> **Task prompt**:
Your reply should reproduce the data below without a single alteration, apart from dropping the images.

> **Data extract**:
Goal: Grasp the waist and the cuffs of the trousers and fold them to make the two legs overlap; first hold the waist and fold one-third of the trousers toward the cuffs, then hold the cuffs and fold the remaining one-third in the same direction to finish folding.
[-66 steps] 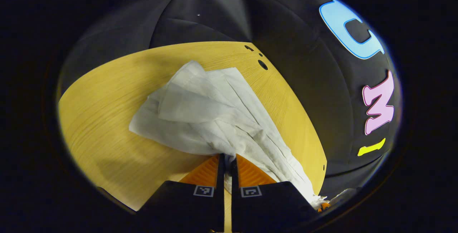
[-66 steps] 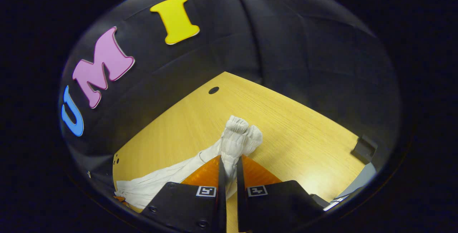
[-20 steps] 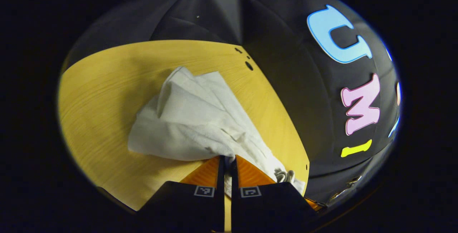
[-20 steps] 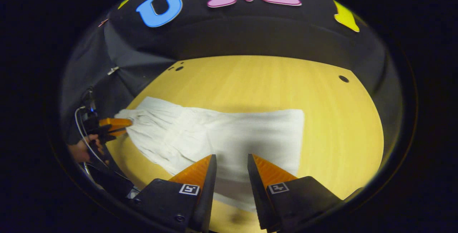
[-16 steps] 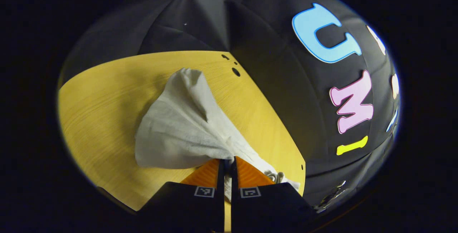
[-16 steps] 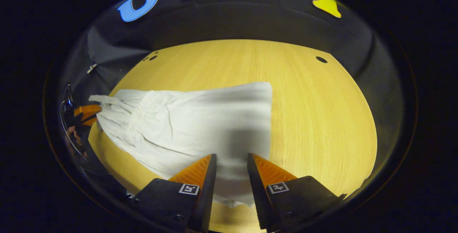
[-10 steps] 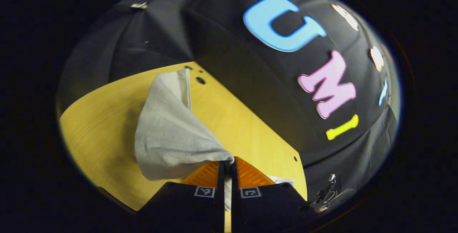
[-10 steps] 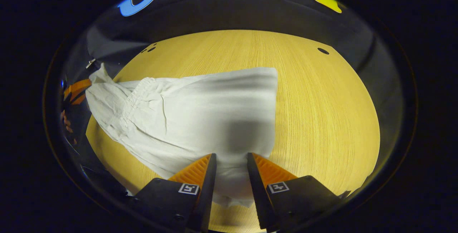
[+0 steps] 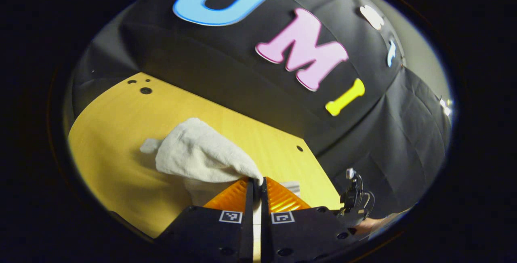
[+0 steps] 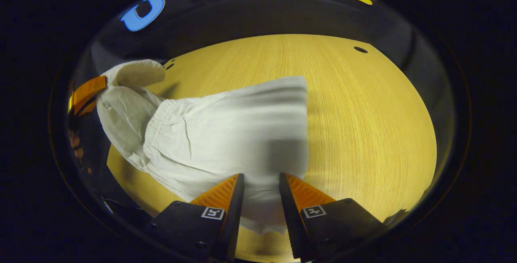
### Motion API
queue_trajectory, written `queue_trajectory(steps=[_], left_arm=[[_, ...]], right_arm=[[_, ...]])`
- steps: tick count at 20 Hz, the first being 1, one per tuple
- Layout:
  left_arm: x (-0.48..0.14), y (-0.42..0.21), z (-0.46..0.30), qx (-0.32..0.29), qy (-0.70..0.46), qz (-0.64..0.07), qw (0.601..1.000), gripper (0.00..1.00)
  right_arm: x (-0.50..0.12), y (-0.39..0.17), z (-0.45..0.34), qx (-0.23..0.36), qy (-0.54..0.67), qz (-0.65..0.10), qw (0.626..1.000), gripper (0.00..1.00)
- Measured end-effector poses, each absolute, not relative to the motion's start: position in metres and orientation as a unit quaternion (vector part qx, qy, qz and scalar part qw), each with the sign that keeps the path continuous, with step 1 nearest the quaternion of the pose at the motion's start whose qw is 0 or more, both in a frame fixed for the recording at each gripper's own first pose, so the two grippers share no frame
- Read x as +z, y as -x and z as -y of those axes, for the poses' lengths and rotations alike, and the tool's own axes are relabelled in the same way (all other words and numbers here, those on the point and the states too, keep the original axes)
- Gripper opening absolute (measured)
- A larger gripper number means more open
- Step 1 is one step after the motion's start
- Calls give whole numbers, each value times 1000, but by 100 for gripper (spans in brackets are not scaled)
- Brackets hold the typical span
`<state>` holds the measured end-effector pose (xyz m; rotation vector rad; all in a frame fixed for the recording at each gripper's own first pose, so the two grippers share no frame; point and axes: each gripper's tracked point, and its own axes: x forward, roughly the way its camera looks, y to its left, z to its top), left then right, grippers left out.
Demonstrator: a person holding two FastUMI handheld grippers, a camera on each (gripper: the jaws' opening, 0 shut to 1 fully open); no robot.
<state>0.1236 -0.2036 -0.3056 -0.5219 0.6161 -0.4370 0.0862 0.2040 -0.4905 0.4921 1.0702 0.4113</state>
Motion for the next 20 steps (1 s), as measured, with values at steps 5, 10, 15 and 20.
queue_trajectory(steps=[5, 10, 15, 20], left_arm=[[-332, -105, 272, -269, 203, -337, 879, 12], [-348, -90, 322, -314, 168, -363, 861, 12], [-400, -53, 346, -369, 89, -415, 827, 12], [-457, -34, 339, -368, 53, -472, 799, 12]], right_arm=[[-496, -83, -210, 173, -283, -512, 792, 59], [-500, -83, -211, 185, -249, -505, 805, 59], [-498, -82, -213, 195, -262, -504, 799, 59], [-492, -82, -205, 190, -304, -501, 788, 59]])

> **Result for this task**:
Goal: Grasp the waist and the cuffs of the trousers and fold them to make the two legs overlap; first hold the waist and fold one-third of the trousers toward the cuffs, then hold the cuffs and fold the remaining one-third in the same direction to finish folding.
[-66 steps] 
[-66 steps] 
[-20 steps] 
[-20 steps] 
[-16 steps] 
[-16 steps] 
[-10 steps] 
[-10 steps] 
[+0 steps] 
[+0 steps] 
### Motion API
queue_trajectory, written `queue_trajectory(steps=[_], left_arm=[[_, ...]], right_arm=[[_, ...]])`
- steps: tick count at 20 Hz, the first being 1, one per tuple
- Layout:
  left_arm: x (-0.48..0.14), y (-0.42..0.21), z (-0.46..0.30), qx (-0.32..0.29), qy (-0.70..0.46), qz (-0.64..0.07), qw (0.601..1.000), gripper (0.00..1.00)
  right_arm: x (-0.50..0.12), y (-0.39..0.17), z (-0.45..0.34), qx (-0.23..0.36), qy (-0.54..0.67), qz (-0.65..0.10), qw (0.626..1.000), gripper (0.00..1.00)
- Measured end-effector poses, each absolute, not relative to the motion's start: position in metres and orientation as a unit quaternion (vector part qx, qy, qz and scalar part qw), each with the sign that keeps the path continuous, with step 1 nearest the quaternion of the pose at the motion's start whose qw is 0 or more, both in a frame fixed for the recording at each gripper's own first pose, so the two grippers share no frame
- Read x as +z, y as -x and z as -y of those axes, for the poses' lengths and rotations alike, and the tool's own axes are relabelled in the same way (all other words and numbers here, those on the point and the states too, keep the original axes)
- Gripper opening absolute (measured)
- A larger gripper number means more open
- Step 1 is one step after the motion's start
- Calls give whole numbers, each value times 1000, but by 100 for gripper (spans in brackets are not scaled)
- Brackets hold the typical span
`<state>` holds the measured end-effector pose (xyz m; rotation vector rad; all in a frame fixed for the recording at each gripper's own first pose, so the two grippers share no frame; point and axes: each gripper's tracked point, and its own axes: x forward, roughly the way its camera looks, y to its left, z to its top), left then right, grippers left out.
Demonstrator: a person holding two FastUMI handheld grippers, a camera on each (gripper: the jaws' opening, 0 shut to 1 fully open); no robot.
<state>0.1236 -0.2036 -0.3056 -0.5219 0.6161 -0.4370 0.0862 0.2040 -0.4905 0.4921 1.0702 0.4113</state>
Motion for the next 20 steps (1 s), as measured, with values at steps 5, 10, 15 and 20.
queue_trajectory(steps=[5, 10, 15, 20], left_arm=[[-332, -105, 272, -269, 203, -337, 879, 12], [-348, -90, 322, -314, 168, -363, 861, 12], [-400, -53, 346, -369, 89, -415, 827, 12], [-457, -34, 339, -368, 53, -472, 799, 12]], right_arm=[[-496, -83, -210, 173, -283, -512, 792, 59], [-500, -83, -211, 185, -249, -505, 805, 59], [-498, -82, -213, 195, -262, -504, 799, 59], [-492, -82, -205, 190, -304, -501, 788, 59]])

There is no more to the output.